Support Questions

Find answers, ask questions, and share your expertise

Full Disaster Recovery with Multiple On-Premise Data Centers

avatar
Master Guru

I am investigating a good disaster recovery solution for banking with multiple petabytes of data. This would be data in HDFS (parquet, avro), Kafka, Hive and HBase.

Not just the data, but keeping BI tools in sync and having Spark jobs still function.
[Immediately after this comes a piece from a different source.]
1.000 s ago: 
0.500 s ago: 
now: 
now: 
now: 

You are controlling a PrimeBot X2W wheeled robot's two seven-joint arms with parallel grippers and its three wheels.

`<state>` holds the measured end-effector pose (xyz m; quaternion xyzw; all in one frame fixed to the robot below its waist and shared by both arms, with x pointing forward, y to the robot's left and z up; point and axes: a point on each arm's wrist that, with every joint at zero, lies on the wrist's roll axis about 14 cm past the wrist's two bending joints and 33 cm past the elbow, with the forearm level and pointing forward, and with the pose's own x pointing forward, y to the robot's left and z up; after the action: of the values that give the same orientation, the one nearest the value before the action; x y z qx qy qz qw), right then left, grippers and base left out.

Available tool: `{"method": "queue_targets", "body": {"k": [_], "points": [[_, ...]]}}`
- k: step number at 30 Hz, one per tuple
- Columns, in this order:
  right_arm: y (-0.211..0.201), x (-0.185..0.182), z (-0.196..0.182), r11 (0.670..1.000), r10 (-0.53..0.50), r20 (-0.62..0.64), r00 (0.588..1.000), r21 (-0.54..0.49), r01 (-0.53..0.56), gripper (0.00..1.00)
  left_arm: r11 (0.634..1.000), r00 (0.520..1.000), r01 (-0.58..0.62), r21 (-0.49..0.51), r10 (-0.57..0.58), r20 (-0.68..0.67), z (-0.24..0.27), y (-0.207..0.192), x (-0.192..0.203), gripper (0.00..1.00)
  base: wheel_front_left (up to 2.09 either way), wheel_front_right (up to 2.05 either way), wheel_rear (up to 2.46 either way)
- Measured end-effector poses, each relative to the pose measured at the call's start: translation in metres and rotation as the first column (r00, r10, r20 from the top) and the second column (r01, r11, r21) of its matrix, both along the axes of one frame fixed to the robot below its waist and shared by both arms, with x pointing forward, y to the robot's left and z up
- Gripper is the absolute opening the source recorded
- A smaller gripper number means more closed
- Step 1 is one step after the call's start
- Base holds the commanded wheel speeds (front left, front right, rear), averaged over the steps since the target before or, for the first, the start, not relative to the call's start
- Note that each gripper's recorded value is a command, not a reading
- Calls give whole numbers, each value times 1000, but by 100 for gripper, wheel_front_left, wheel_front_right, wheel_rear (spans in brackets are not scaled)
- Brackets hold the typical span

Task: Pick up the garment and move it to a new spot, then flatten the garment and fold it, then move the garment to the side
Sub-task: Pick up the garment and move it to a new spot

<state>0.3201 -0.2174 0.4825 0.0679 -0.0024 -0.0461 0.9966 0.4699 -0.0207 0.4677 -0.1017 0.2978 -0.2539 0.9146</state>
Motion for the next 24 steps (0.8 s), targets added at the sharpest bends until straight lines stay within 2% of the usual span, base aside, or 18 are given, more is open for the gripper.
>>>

I have looked at WANDisco, but thats HBase and HDFS. Is there something to keep applications and BI items in sync.

1 ACCEPTED SOLUTION

avatar
Master Guru

Also Cloudera has tools for Hive and other Data replication as part of CDP

View solution in original post

5 REPLIES 5

avatar
Master Guru

Cool thanks. We have tried to do the kafka mirroring and that has had a lot of issues. I am thinking NIFI can solve alot of these problems. I think it's a matter of budget. How many nodes of NIFI an extra nodes to help process this data migrating over.

A few people were thinking Dual Ingest, but that is hard to keep in sync usually. With NIFI, that should not be a problem.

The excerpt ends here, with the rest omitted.